▸ About this exercise
Set the data below down again, exactly, with every picture left out.

Segment Open

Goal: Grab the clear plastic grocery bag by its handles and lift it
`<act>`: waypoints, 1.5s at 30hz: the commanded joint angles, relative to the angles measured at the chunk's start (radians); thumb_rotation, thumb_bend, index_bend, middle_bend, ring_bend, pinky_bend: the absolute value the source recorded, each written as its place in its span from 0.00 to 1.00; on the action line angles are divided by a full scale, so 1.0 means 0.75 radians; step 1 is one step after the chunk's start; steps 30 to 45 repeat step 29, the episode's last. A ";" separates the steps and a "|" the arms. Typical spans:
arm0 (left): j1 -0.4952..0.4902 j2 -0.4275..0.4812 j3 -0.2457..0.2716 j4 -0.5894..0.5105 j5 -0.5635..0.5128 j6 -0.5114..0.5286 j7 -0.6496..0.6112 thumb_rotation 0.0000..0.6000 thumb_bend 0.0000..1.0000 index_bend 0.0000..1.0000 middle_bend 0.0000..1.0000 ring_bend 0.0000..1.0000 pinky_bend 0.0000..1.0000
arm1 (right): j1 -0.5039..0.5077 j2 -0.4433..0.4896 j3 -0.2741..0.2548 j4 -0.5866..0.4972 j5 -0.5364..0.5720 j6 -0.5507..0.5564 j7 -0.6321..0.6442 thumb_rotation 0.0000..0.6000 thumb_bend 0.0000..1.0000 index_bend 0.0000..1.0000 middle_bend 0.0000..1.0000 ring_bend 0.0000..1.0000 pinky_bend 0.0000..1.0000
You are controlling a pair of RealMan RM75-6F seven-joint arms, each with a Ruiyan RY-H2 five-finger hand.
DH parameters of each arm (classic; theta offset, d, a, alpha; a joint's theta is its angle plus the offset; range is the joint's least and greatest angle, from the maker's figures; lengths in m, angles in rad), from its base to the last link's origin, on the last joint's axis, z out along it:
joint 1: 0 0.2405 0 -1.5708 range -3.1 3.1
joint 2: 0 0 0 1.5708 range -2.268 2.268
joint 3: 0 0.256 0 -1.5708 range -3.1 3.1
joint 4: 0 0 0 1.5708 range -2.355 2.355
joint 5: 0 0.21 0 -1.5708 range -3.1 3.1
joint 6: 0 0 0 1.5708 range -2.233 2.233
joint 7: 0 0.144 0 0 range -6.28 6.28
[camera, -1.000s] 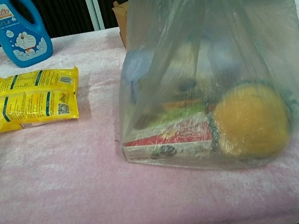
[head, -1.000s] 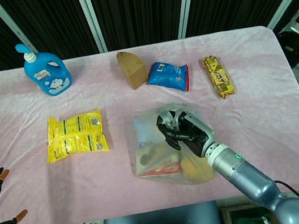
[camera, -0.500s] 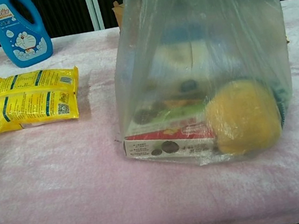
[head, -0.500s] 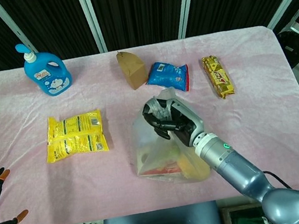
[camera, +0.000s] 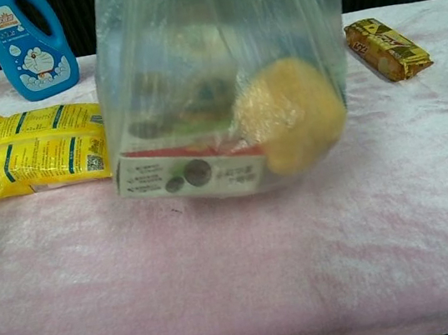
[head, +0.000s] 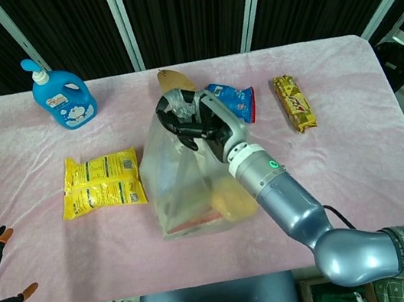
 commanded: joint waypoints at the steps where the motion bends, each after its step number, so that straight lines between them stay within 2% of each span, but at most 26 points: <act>1: 0.001 0.000 -0.001 0.000 -0.001 0.002 0.000 1.00 0.06 0.01 0.00 0.03 0.03 | 0.078 -0.004 0.035 0.068 0.089 0.032 -0.075 1.00 1.00 0.85 0.85 0.87 0.91; 5: 0.001 -0.002 -0.001 0.000 -0.002 0.000 0.003 1.00 0.06 0.01 0.00 0.04 0.03 | 0.126 -0.001 0.060 0.102 0.142 0.050 -0.130 1.00 1.00 0.85 0.85 0.87 0.91; 13: 0.003 -0.007 0.000 0.001 0.002 0.004 0.010 1.00 0.06 0.01 0.00 0.04 0.03 | 0.135 -0.007 0.086 0.111 0.175 0.069 -0.166 1.00 1.00 0.85 0.85 0.87 0.91; 29: 0.003 -0.004 0.000 -0.001 -0.002 0.002 0.006 1.00 0.06 0.01 0.00 0.03 0.03 | 0.134 -0.039 0.118 0.108 0.154 0.106 -0.219 1.00 1.00 0.85 0.85 0.87 0.91; 45: 0.003 -0.004 0.000 -0.001 -0.002 0.002 0.006 1.00 0.06 0.01 0.00 0.03 0.03 | 0.134 -0.039 0.118 0.108 0.154 0.106 -0.219 1.00 1.00 0.85 0.85 0.87 0.91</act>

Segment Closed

▸ Solution to this problem
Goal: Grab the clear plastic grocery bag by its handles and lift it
`<act>`: waypoints, 1.5s at 30hz: the commanded joint angles, relative to the angles measured at the chunk's start (radians); thumb_rotation, thumb_bend, index_bend, middle_bend, ring_bend, pinky_bend: the absolute value the source recorded, each written as its place in its span from 0.00 to 1.00; on the action line angles are divided by a full scale, so 1.0 means 0.75 radians; step 1 is one step after the chunk's start; steps 30 to 45 repeat step 29, the episode's last. A ";" separates the steps and a "|" the arms. Typical spans:
arm0 (left): j1 -0.4952..0.4902 j2 -0.4275..0.4812 j3 -0.2457..0.2716 j4 -0.5894..0.5105 j5 -0.5635..0.5128 j6 -0.5114..0.5286 j7 -0.6496..0.6112 thumb_rotation 0.0000..0.6000 thumb_bend 0.0000..1.0000 index_bend 0.0000..1.0000 middle_bend 0.0000..1.0000 ring_bend 0.0000..1.0000 pinky_bend 0.0000..1.0000
arm1 (right): j1 -0.5039..0.5077 j2 -0.4433..0.4896 j3 -0.2741..0.2548 j4 -0.5866..0.4972 j5 -0.5364..0.5720 j6 -0.5507..0.5564 j7 -0.6321..0.6442 thumb_rotation 0.0000..0.6000 thumb_bend 0.0000..1.0000 index_bend 0.0000..1.0000 middle_bend 0.0000..1.0000 ring_bend 0.0000..1.0000 pinky_bend 0.0000..1.0000
You are controlling a pair of RealMan RM75-6F seven-joint arms, each with a Ruiyan RY-H2 five-finger hand.
DH parameters of each arm (classic; theta offset, d, a, alpha; a joint's theta is its angle plus the offset; range is the joint's least and greatest angle, from the maker's figures; lengths in m, angles in rad), from its base to the last link's origin, on the last joint's axis, z out along it:
joint 1: 0 0.2405 0 -1.5708 range -3.1 3.1
joint 2: 0 0 0 1.5708 range -2.268 2.268
joint 3: 0 0.256 0 -1.5708 range -3.1 3.1
joint 4: 0 0 0 1.5708 range -2.355 2.355
joint 5: 0 0.21 0 -1.5708 range -3.1 3.1
joint 6: 0 0 0 1.5708 range -2.233 2.233
joint 7: 0 0.144 0 0 range -6.28 6.28
[camera, -1.000s] 
[head, -1.000s] 
[camera, -0.500s] 
[head, -0.500s] 
[camera, +0.000s] 
[head, +0.000s] 
 commanded: joint waypoints at the steps where the motion bends, each after its step number, so that straight lines between them stay within 2% of each span, but at most 26 points: <act>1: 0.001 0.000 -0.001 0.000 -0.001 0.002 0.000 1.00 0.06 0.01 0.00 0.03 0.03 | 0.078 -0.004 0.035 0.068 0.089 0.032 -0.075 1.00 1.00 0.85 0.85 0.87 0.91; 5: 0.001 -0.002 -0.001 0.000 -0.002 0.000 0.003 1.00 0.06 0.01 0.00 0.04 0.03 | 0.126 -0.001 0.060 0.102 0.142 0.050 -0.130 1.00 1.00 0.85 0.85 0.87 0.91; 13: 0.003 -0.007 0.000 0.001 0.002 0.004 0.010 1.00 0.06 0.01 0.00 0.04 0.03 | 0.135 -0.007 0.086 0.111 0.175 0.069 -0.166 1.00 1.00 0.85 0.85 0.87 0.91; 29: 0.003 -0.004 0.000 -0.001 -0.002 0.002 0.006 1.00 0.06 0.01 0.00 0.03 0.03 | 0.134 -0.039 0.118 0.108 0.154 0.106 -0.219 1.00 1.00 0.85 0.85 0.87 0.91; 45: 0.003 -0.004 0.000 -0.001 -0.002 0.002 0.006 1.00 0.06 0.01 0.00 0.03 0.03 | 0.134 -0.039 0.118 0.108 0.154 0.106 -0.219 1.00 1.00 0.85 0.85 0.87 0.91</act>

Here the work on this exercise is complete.